Python multiprocessing struct.error: 'i' format requires -2147483648 <= number <= 2147483647

Pytorch_Text_User · October 31, 2019, 1:54pm

I have a huge text data and at certain amount of data (usually more than 700MB), I keep getting this message error.

Cpython…
Python multiprocessing struct.error: ‘i’ format requires -2147483648 <= number <= 2147483647

But I don’t use any of that and it’s probably because of pytorch features such as Dataset and so on.

Any idea how to solve this?

tom · October 31, 2019, 2:16pm

Yeah, well, usually you should get a backtrace that helps pinpointing where that might be happening.

Best regards

Thomas

Pytorch_Text_User · November 1, 2019, 1:21am

Thanks for response, message is like this.

File “/app/train.py”, line 48, in train
for dataset in train_data_loader:
File “/opt/conda/lib/python3.6/site-packages/torch/utils/data/dataloader.py”, line 631, in next
idx, batch = self._get_batch()
File “/opt/conda/lib/python3.6/site-packages/torch/utils/data/dataloader.py”, line 610, in _get_batch
return self.data_queue.get()
File “/opt/conda/lib/python3.6/multiprocessing/queues.py”, line 94, in get
res = self._recv_bytes()
File “/opt/conda/lib/python3.6/multiprocessing/connection.py”, line 216, in recv_bytes
buf = self._recv_bytes(maxlength)
File “/opt/conda/lib/python3.6/multiprocessing/connection.py”, line 407, in _recv_bytes
buf = self._recv(4)
File “/opt/conda/lib/python3.6/multiprocessing/connection.py”, line 379, in _recv
chunk = read(handle, remaining)
File “/opt/conda/lib/python3.6/site-packages/torch/utils/data/dataloader.py”, line 274, in handler
_error_if_any_worker_fails()
RuntimeError: DataLoader worker (pid 92) is killed by signal: Killed.
User session exited

Best regards
Ryan

tom · November 1, 2019, 3:41am

That isn’t the backtrace or error message for the initial error but one that would appear to be the one on the other end after the initial error happened or so.
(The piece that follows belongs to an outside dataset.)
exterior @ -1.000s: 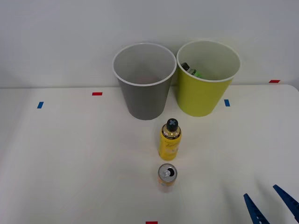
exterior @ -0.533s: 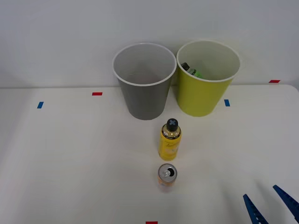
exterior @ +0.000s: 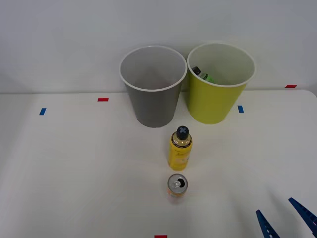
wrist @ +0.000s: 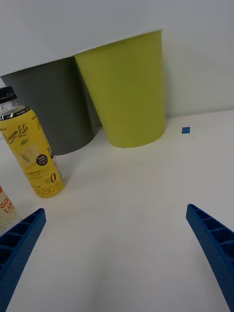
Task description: Put cans in the gray bin, plastic bottles in the light green bin
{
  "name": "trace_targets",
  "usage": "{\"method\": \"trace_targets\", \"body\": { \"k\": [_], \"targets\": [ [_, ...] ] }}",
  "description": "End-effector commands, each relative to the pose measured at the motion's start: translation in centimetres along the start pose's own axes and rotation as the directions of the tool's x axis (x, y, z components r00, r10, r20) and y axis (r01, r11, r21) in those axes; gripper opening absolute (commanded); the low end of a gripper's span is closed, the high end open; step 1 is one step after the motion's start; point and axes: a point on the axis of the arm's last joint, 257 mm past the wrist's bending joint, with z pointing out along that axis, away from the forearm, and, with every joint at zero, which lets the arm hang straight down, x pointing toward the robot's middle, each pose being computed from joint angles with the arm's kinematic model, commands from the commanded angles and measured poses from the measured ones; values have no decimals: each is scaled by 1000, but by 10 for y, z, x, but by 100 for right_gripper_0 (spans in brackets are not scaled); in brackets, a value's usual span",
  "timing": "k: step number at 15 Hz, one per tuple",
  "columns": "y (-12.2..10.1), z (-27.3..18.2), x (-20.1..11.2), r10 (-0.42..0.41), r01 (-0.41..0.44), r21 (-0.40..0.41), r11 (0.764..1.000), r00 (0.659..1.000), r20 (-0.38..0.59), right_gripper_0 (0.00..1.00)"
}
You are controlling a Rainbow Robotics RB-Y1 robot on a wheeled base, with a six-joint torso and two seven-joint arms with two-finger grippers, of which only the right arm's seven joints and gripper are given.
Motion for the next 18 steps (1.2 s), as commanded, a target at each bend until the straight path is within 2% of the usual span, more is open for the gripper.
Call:
{"method": "trace_targets", "body": {
  "k": [1,18],
  "targets": [
    [0,0,-1,-1,1,0,1000,1000,3,100],
    [1,0,-2,-2,2,-2,1000,1000,8,100]
  ]
}}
At any rate, the original message seems to be a bug of Python < 3.8 handling large objects badly when it communicates between the processing:

github.com

python/cpython/blob/master/Lib/multiprocessing/connection.py#L392


            if remaining == size:
                raise EOFError
            else:
                raise OSError("got end of file during message")
        buf.write(chunk)
        remaining -= n
    return buf


def _send_bytes(self, buf):
    n = len(buf)
    if n > 0x7fffffff:
        pre_header = struct.pack("!i", -1)
        header = struct.pack("!Q", n)
        self._send(pre_header)
        self._send(header)
        self._send(buf)
    else:
        # For wire compatibility with 3.7 and lower
        header = struct.pack("!i", n)
        if n > 16384:
            # The payload is large so Nagle's algorithm won't be triggered

Of course, that you do things send that large, chances are that something is amiss with what your program does for multiprocessing. Is something (i.e. another library) keeping you from using PyTorch’s multiprocessing wrapper?

Best regards

Thomas

Pytorch_Text_User · November 1, 2019, 4:58am

I think I found issues based on your comment.

from torch.utils.data import DataLoader

train_data_loader = DataLoader(train_data_meta,
shuffle=False, collate_fn=lambda x: x[0],
num_workers=config.Req[“num_workers”], drop_last=True)

Yes, it’s about multiprocessing and if num_workers > 1 and data is large, the program is killed or error occurs because of that.

I use python 3.5~3.6 and I will probably think to change my python version higher.